Exercise description: Would you copy all lines in the data that contain the word "pillow"?

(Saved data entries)
--- START ---

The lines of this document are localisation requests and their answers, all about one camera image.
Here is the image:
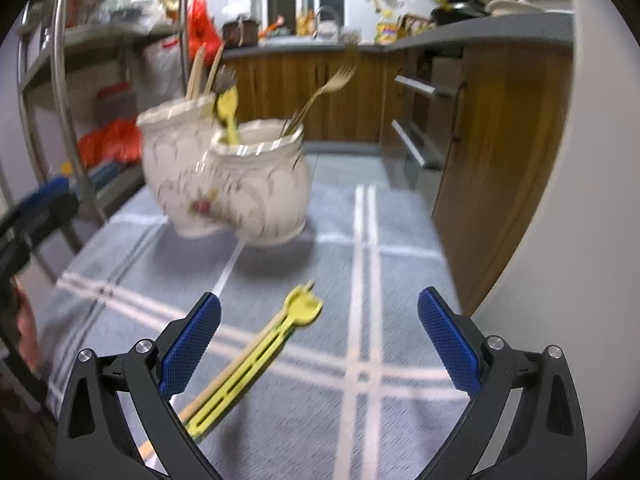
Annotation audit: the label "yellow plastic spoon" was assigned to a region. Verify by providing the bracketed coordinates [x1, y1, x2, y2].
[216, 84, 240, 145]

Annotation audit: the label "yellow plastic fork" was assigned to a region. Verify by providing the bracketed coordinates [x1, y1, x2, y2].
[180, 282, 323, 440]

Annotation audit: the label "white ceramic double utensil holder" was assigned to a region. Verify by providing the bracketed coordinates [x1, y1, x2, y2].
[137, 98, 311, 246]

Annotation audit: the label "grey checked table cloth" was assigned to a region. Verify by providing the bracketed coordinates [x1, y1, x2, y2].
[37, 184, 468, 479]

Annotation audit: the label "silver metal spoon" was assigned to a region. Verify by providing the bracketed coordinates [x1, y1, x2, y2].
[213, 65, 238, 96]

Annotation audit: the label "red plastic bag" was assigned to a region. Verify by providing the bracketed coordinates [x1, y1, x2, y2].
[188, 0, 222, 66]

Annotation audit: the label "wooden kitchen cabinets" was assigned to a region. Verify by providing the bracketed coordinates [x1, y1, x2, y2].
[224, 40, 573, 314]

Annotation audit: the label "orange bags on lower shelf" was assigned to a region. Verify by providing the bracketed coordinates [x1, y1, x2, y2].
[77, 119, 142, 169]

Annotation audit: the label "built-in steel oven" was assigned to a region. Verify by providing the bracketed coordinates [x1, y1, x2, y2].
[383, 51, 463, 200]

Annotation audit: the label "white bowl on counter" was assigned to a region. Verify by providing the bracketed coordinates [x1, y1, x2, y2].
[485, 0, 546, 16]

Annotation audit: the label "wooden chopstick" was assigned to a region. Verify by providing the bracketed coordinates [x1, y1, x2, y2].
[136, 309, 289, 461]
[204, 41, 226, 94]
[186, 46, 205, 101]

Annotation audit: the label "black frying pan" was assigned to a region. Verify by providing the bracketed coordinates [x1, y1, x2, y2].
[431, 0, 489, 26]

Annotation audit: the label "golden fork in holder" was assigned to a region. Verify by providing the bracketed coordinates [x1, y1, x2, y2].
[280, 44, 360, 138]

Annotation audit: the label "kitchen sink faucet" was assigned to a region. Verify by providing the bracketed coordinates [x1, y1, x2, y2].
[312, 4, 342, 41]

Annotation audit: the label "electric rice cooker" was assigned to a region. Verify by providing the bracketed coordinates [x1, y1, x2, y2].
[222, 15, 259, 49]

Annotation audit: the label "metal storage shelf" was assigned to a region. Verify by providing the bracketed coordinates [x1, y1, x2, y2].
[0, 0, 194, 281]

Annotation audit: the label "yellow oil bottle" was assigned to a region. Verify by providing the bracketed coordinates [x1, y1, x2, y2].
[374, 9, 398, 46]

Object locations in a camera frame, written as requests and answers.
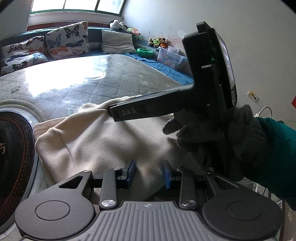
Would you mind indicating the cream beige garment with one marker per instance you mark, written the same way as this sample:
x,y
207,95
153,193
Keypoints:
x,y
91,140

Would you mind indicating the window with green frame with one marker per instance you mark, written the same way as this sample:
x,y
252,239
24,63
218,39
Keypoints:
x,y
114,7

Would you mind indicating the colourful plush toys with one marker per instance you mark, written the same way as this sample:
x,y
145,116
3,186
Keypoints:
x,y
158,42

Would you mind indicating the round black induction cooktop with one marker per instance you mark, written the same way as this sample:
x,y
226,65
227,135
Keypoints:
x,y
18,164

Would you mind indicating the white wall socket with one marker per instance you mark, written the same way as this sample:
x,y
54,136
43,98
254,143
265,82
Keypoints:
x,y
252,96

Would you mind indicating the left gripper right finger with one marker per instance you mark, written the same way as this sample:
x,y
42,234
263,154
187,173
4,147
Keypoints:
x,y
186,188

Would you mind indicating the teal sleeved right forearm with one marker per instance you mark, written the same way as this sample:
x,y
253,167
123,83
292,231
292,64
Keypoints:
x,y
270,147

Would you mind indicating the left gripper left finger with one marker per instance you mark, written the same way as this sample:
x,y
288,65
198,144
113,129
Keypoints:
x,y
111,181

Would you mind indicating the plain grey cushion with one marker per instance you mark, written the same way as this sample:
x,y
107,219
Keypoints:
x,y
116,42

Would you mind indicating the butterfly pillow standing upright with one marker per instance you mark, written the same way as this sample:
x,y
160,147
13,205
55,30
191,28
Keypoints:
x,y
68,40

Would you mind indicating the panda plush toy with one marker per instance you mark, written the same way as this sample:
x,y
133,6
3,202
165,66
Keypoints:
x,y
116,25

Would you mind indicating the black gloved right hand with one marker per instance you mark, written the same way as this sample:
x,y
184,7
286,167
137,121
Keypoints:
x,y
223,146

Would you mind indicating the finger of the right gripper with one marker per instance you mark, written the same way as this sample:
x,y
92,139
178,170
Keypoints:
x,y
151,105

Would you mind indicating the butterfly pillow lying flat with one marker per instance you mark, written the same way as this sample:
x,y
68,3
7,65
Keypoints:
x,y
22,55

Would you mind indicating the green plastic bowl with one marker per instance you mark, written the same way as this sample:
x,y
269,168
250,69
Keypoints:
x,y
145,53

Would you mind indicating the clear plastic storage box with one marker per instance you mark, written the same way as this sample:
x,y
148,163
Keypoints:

--- END ---

Exercise response:
Would you mind indicating the butterfly pillow standing upright with one marker per instance you mark, written the same way as this sample:
Would you mind indicating the butterfly pillow lying flat with one marker per instance you mark, written the same way as this sample:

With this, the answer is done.